Given information »
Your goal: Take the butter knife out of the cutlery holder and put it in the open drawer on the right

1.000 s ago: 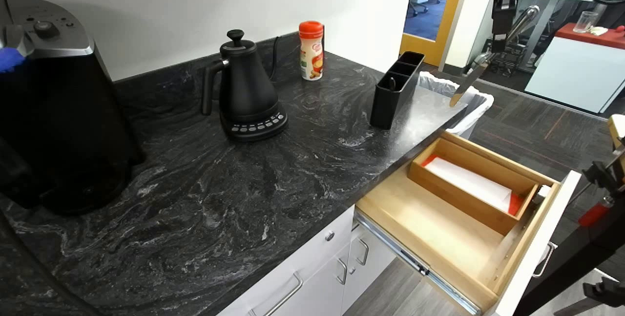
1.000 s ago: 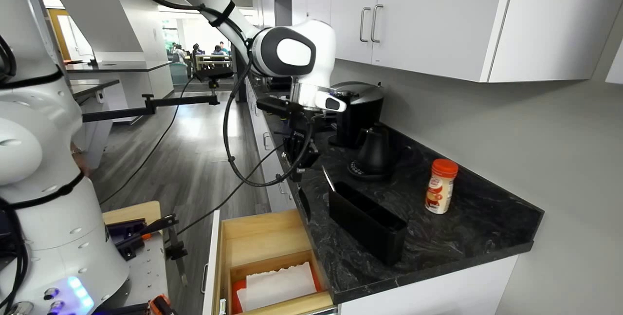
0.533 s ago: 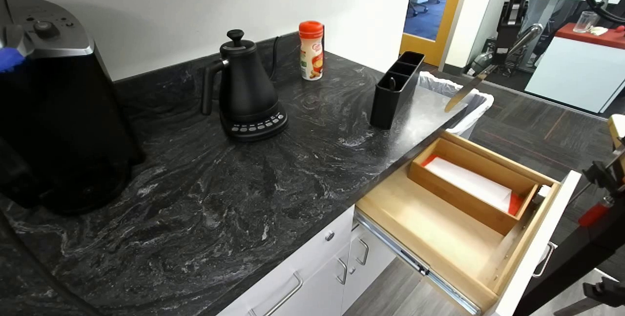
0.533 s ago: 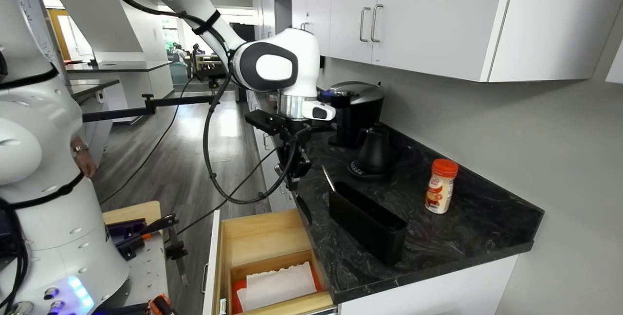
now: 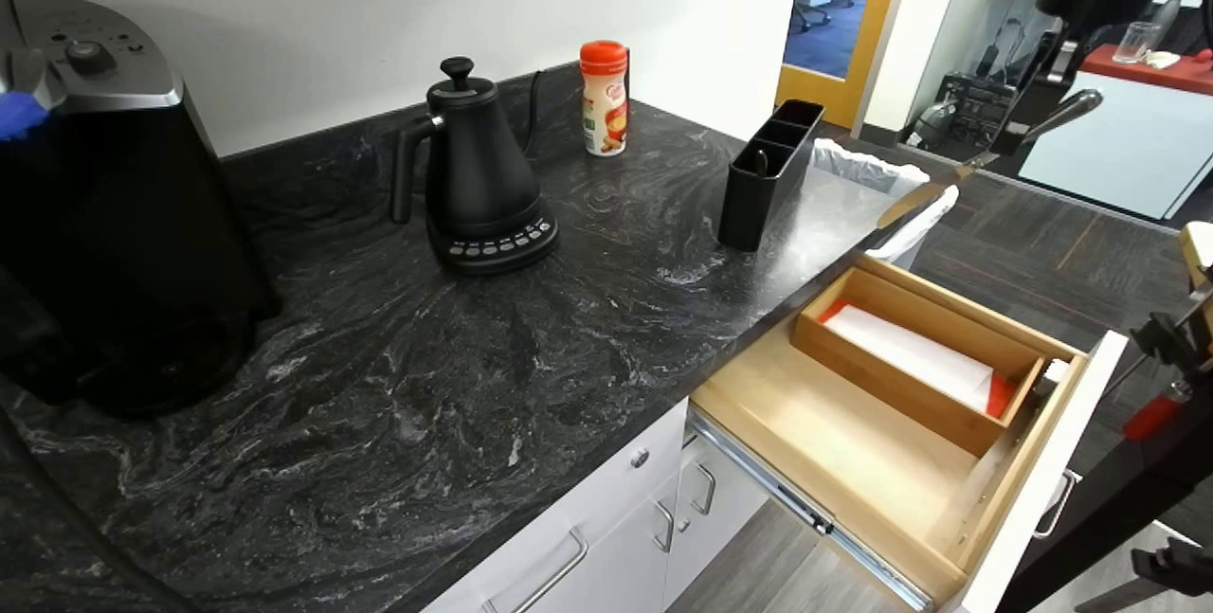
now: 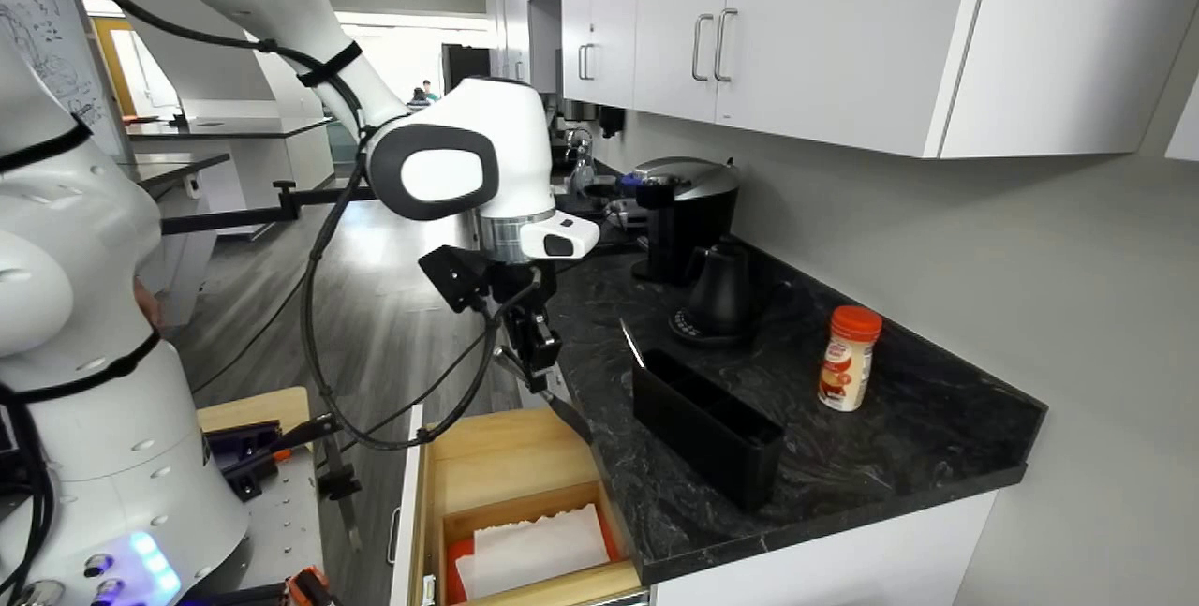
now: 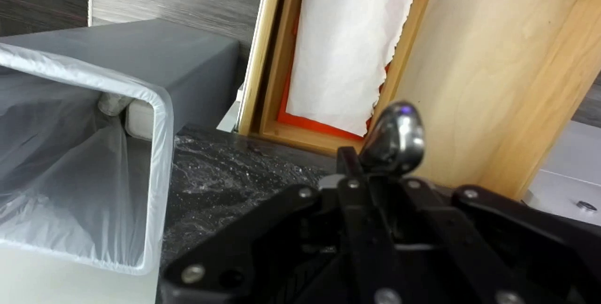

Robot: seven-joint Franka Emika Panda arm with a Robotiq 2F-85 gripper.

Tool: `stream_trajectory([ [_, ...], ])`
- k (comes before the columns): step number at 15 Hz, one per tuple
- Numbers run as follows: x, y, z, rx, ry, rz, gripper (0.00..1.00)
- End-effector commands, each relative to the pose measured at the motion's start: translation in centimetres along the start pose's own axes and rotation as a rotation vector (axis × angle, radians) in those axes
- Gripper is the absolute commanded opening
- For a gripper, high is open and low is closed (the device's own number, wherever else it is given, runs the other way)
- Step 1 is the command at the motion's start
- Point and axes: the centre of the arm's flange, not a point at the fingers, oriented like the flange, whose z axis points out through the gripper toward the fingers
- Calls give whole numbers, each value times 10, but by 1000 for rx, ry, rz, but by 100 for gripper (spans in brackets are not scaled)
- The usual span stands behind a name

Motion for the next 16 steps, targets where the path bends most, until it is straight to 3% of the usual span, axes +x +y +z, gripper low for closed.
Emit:
stream_trajectory([
  [1,-67,15,-14,28,77,33,3],
  [9,-70,26,-28,57,173,26,3],
  [16,-62,13,-29,178,193,14,3],
])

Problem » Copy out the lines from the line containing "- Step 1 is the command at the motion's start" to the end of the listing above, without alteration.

Task result »
- Step 1 is the command at the motion's start
- Point and axes: the centre of the arm's flange, not a point at the fingers, oriented like the flange, whose z axis points out through the gripper toward the fingers
- Calls give whole numbers, each value times 10, but by 1000 for rx, ry, rz, but by 100 for gripper (spans in brackets are not scaled)
- The usual span stands behind a name

Motion for the next 16 steps, targets where the path bends most, until it is straight to 3% of the usual span, axes +x +y +z, gripper low for closed.
Emit:
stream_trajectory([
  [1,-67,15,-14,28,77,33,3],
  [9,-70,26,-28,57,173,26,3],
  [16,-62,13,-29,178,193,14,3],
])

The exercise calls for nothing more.